Anyone who has participated in any behaviors that put them at risk for HIV should be tested for HIV antibodies. These risk behaviors include those who: have had unprotected oral, vaginal, or anal sex; have had sex under the influence of alcohol or other drugs; have had sex with multiple partners; have a history of sexually transmitted disease; have a partner with known HIV risk; have a partner with unknown HIV risk status; are/were injection drug users; are survivors of sexual assault; have had an occupational exposure; and/or who have traded sex for drugs or money.
Pre and post-test counseling is an important part of the HIV antibody testing process. Good counseling services will help individuals assess their personal HIV risk, develop a prevention plan, prepare for and interpret test results, and answer questions. Select a test site that offers pre and post-test counseling by trained counselors.
Confidential or anonymous? In a confidential testing, your name is used, but the results of the test are protected information like other parts of your medical record. In an anonymous testing, neither your name nor other personal identifiers are used in the testing process. There is no way to link your test results to you in an anonymous test setting. The only way to guarantee that you control the test results is through an anonymous test site.

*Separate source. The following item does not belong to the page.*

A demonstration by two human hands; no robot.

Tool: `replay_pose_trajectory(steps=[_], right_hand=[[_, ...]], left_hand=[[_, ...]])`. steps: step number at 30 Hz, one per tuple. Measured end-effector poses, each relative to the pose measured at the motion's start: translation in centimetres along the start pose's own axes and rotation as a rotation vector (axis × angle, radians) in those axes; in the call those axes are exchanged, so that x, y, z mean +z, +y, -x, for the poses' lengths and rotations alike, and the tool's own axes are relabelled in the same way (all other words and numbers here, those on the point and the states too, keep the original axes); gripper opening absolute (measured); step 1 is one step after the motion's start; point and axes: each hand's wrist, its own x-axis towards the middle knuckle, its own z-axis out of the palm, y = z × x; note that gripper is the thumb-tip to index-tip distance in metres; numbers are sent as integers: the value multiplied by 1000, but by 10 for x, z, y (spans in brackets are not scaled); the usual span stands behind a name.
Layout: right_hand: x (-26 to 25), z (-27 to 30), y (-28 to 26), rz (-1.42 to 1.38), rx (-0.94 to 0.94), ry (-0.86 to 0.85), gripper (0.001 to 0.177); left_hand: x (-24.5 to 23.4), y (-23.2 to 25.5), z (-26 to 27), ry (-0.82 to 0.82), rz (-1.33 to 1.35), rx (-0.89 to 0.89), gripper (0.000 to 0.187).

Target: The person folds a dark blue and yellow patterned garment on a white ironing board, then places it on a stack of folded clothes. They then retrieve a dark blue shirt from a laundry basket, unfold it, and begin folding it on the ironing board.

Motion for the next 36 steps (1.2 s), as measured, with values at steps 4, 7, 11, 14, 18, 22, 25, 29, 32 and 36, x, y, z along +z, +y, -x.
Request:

How and where is the test done?
Most HIV antibody testing is done by drawing a tube of blood from the arm in one of the following settings: student health centers; publicly funded HIV testing centers; community health, family planning and hospital clinics; tuberculosis (TB) and sexually transmitted disease (STD) clinics; drug treatment facilities; or your doctor’s office. Many publicly funded testing sites are free or require only a minimum fee, while the cost of private testing and home collection kits vary. Results are usually available in one to two weeks. The College Health Center also provides testing, with no charge to students.
Oral collection method
Some test sites now offer oral testing for HIV antibodies. An advantage of oral testing is less discomfort (no needles). The oral testing method draws oral mucosal fluid (not saliva) onto a specially treated pad held between the cheek and gum.
Interpreting test results
A negative test result indicates the absence of HIV antibodies at the time of the test. All we can safely conclude from a negative HIV antibody test result is that an individual was not infected as of 6 months prior to taking the test, because it can take up to 6 months for the immune system to produce antibodies to HIV. If the individual has participated in risk behaviors anytime during the 6 months prior to the test, the test needs to be repeated. A positive test result means they are infected with HIV. It can not indicate when or if individuals will develop AIDS. Further medical evaluation is necessary for a diagnosis of AIDS. It is important to choose a test site with resources or referrals for helping an individual cope with a positive test result.